The big question is what will happen to lock box in the future? Paper items will continue to decline and soon the cost to process will make them prohibitively expensive for banks to continue to support. The same is true for branch networks over the next 20 years. These trends bode well for the future and underscore the need for this product. In the next five years, profitability on this product will increase as paper items continue to drop. Where we had 90% in paper items back in 2010, we are now less than 75% (graph below). 

 

Virtual lock boxes

 

The pace of this change will accelerate even more in the future, and smart banks will be positioned accordingly. This will bode well for banks in the short-term. In the long-term, lock box will all go digital, which will decrease the barrier to entry for many competitors and more non-banks will offer the service supported by virtual banks with a lower cost structure. 

 

In addition, new payment methods, such as digital currencies and all mobile payments (payments not on the backbone of credit or debit cards) will need to be accommodated.

 

We also look for non-banks to force banks into real-time processing. Because U.S. businesses will want to be leaner, they will push banks for real-time availability. This instant availability will only come once banks have a core that can process in a real-time environment instead of our current batch structure.

 

More intelligent analytics, alerts, corporate financial management dashboards and a better risk interface covering both fraud and credit are on the horizon. Credit products will be integrated into payment platforms adding another dimension to lock box.  Banks that build their systems now and make an ongoing investment will find that they will be able to bank a highly profitable customer almost anywhere in the world.

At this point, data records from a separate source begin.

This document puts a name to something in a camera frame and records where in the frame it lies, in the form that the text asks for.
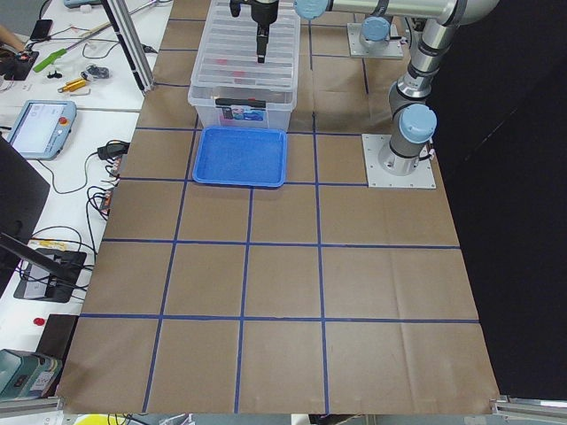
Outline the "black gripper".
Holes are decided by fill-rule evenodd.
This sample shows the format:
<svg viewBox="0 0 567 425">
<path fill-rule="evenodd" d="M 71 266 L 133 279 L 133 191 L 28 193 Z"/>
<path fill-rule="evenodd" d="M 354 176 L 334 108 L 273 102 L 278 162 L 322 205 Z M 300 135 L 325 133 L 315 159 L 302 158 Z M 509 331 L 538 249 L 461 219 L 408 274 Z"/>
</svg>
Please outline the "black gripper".
<svg viewBox="0 0 567 425">
<path fill-rule="evenodd" d="M 269 26 L 277 20 L 278 1 L 277 0 L 230 0 L 229 8 L 231 15 L 236 18 L 241 12 L 241 5 L 248 5 L 251 8 L 251 17 L 258 24 L 256 34 L 256 55 L 259 63 L 265 62 L 269 41 Z"/>
</svg>

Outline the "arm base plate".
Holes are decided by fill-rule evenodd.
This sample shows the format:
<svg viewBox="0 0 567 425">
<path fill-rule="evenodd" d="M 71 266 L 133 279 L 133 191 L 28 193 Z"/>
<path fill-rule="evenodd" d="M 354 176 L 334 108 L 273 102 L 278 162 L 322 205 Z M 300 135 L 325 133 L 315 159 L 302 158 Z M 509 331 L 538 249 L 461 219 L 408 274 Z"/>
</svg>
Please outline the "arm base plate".
<svg viewBox="0 0 567 425">
<path fill-rule="evenodd" d="M 397 27 L 392 24 L 391 35 L 381 41 L 371 41 L 362 35 L 361 23 L 347 24 L 348 45 L 352 58 L 402 60 L 404 57 Z"/>
<path fill-rule="evenodd" d="M 390 146 L 390 135 L 361 136 L 368 186 L 373 189 L 436 189 L 425 147 L 415 158 L 402 158 Z"/>
</svg>

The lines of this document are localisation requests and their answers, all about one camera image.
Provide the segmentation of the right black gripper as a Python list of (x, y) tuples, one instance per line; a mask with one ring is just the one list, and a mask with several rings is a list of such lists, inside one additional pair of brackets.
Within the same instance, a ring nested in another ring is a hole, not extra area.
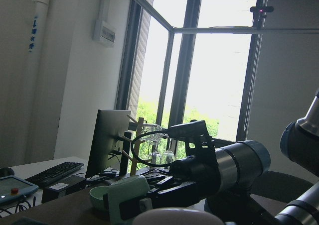
[(188, 207), (218, 192), (221, 177), (215, 157), (188, 156), (174, 161), (169, 176), (147, 175), (147, 195), (119, 203), (120, 217), (129, 220), (154, 208)]

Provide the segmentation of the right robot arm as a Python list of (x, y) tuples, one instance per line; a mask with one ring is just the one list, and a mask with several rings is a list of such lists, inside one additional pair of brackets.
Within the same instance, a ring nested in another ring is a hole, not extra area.
[(168, 176), (145, 195), (121, 202), (121, 218), (205, 200), (205, 210), (225, 225), (318, 224), (318, 184), (269, 170), (262, 144), (246, 140), (215, 148), (203, 120), (164, 133), (185, 142), (186, 157), (171, 163)]

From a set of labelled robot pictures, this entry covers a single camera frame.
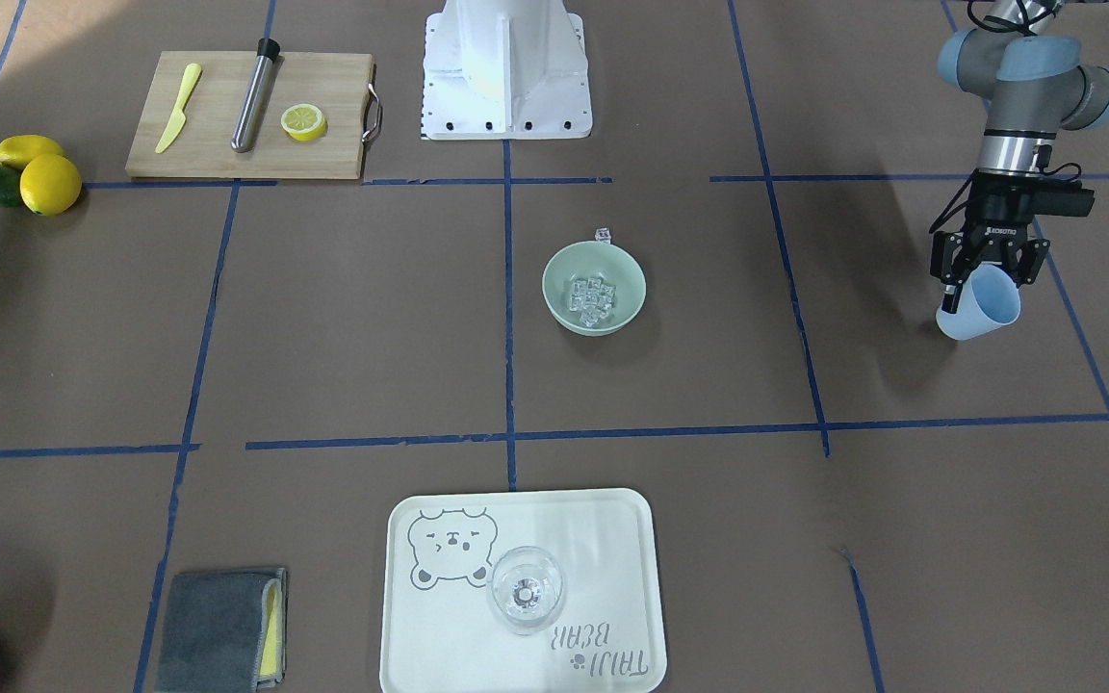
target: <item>bowl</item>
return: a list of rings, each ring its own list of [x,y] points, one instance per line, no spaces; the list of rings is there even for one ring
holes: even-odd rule
[[[615,288],[615,303],[607,317],[594,327],[580,323],[580,315],[569,306],[572,281],[600,277]],[[639,263],[620,246],[600,241],[581,241],[554,253],[542,272],[542,296],[546,307],[560,325],[586,337],[619,332],[644,304],[648,286]]]

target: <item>white mounting plate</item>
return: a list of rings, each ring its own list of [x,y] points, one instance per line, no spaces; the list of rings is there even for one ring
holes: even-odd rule
[[[450,532],[470,548],[436,552],[427,536]],[[558,620],[522,636],[490,601],[488,565],[527,544],[554,557],[564,589]],[[648,693],[665,676],[653,517],[639,492],[415,496],[391,510],[387,552],[384,693]]]
[[[580,51],[584,51],[584,19],[568,12]],[[442,12],[427,18],[427,55]],[[593,131],[589,74],[547,75],[541,86],[515,104],[512,126],[506,104],[481,95],[465,74],[426,70],[421,88],[421,136],[426,140],[578,140]]]

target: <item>glass cup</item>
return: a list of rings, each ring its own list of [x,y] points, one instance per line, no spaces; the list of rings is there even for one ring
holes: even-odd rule
[[[519,547],[500,557],[490,574],[490,600],[518,635],[532,635],[558,619],[563,571],[549,552]]]

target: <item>knife blade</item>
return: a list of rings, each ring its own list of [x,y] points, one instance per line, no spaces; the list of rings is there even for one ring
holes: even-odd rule
[[[182,84],[177,88],[177,100],[173,101],[171,121],[166,124],[165,132],[162,133],[162,140],[156,144],[157,154],[173,144],[173,140],[176,140],[177,133],[182,132],[182,126],[186,124],[186,114],[182,113],[182,109],[186,109],[186,101],[191,98],[191,91],[194,89],[194,83],[199,82],[201,74],[203,74],[203,68],[197,62],[191,62],[186,70],[182,71]]]

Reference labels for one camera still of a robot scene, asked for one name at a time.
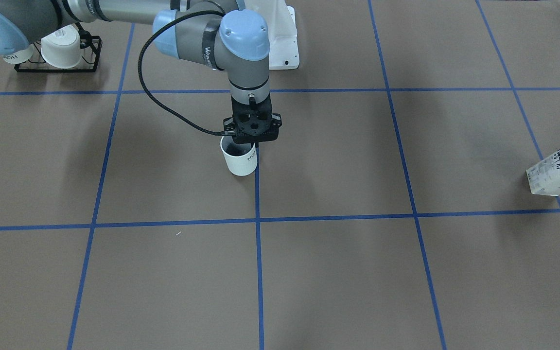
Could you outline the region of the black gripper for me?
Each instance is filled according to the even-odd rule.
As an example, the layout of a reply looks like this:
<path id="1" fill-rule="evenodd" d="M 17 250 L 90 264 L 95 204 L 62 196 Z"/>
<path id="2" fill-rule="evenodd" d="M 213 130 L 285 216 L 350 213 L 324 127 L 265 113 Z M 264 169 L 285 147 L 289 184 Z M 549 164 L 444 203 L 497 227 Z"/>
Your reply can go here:
<path id="1" fill-rule="evenodd" d="M 224 119 L 223 137 L 232 137 L 236 144 L 275 141 L 282 126 L 281 115 L 273 113 L 271 95 L 253 105 L 231 97 L 232 116 Z"/>

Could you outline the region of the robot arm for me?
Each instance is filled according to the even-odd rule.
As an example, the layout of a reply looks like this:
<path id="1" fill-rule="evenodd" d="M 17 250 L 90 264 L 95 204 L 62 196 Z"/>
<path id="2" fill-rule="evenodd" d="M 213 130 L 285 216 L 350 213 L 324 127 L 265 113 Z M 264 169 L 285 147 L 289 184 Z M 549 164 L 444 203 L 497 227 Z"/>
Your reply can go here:
<path id="1" fill-rule="evenodd" d="M 230 84 L 232 115 L 222 131 L 189 125 L 236 144 L 275 141 L 282 125 L 273 113 L 269 87 L 270 29 L 243 0 L 0 0 L 0 55 L 17 53 L 76 23 L 129 22 L 153 26 L 137 63 L 155 44 L 163 54 L 224 71 Z"/>

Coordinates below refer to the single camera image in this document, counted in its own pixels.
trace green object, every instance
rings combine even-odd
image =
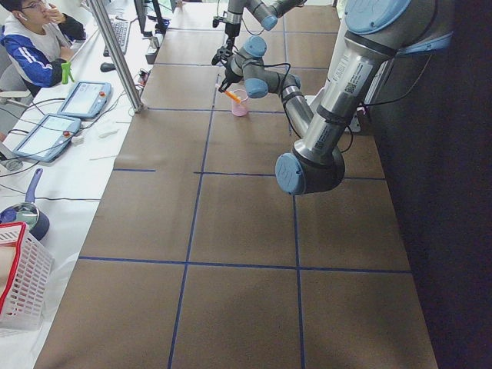
[[[66,85],[68,83],[68,78],[74,82],[74,78],[71,75],[71,62],[69,61],[61,64],[61,83]]]

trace pink cup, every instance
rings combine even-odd
[[[242,117],[243,115],[246,115],[248,113],[248,94],[245,90],[233,90],[232,93],[241,99],[240,104],[232,100],[232,114],[236,117]]]

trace pan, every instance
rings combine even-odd
[[[48,217],[34,204],[35,190],[42,173],[42,168],[36,169],[28,190],[25,193],[24,202],[13,205],[2,211],[0,214],[0,221],[2,223],[9,221],[25,222],[28,225],[29,232],[31,232],[32,236],[38,241],[46,235],[46,232],[48,232],[49,229]]]

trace black sleeve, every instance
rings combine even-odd
[[[54,61],[52,61],[52,67],[53,67],[53,72],[52,72],[52,86],[57,85],[62,81],[62,64],[66,63],[67,61],[58,58]]]
[[[61,33],[67,35],[72,40],[85,40],[84,25],[70,15],[63,14],[66,19],[63,23],[58,24]]]

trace plastic basket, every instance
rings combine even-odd
[[[0,328],[38,329],[53,257],[31,236],[26,223],[0,224],[0,247],[7,246],[15,247],[15,256],[0,291]]]

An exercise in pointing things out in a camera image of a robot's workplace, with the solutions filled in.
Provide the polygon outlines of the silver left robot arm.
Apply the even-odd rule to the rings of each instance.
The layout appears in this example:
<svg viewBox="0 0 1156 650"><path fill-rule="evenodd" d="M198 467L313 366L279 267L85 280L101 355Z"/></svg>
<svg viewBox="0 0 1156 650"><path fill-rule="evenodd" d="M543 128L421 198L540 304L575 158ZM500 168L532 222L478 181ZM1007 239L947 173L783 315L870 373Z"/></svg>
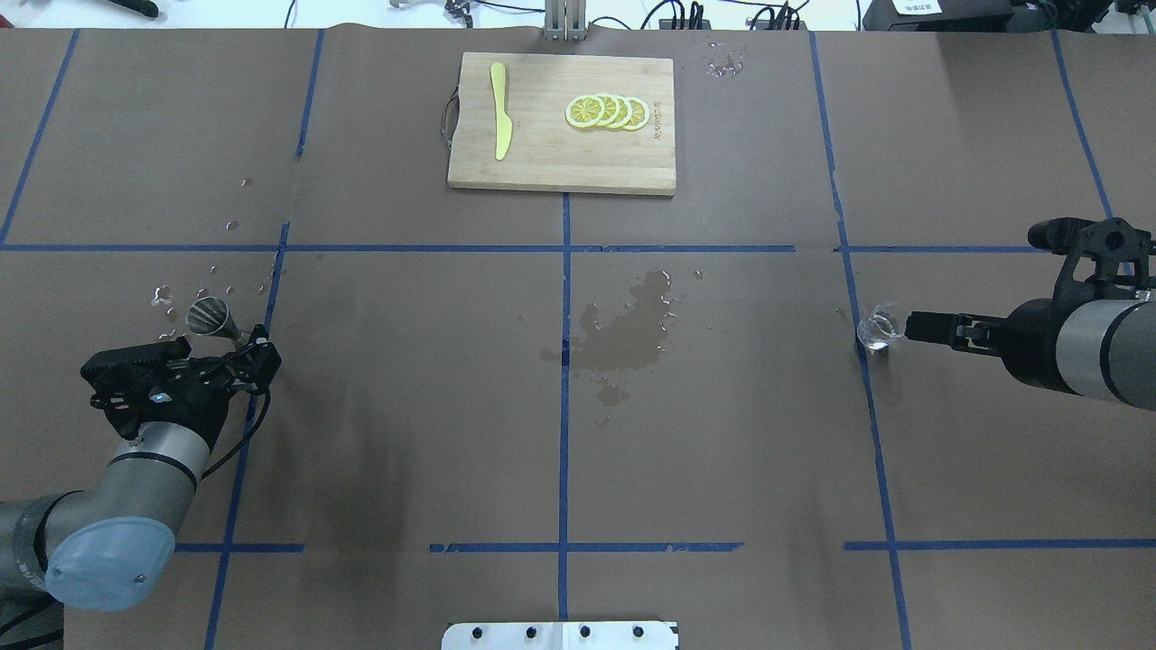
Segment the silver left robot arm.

Lock box, in our opinion, is one of the most critical products a bank can have as the industry redefines what “community” means.

 

Instead of being constrained to a region, a flexible treasury management platform, to include lock box, will allow a bank to add scale in banking which will result in greater profit and better customer service. The future of banking looks bright because, in part, of the future of payment products like lock box.

 

Lock box was born out of the need for innovation, and it is innovation in this product that will be important to corporations, non-profits and municipalities for the next 50 years.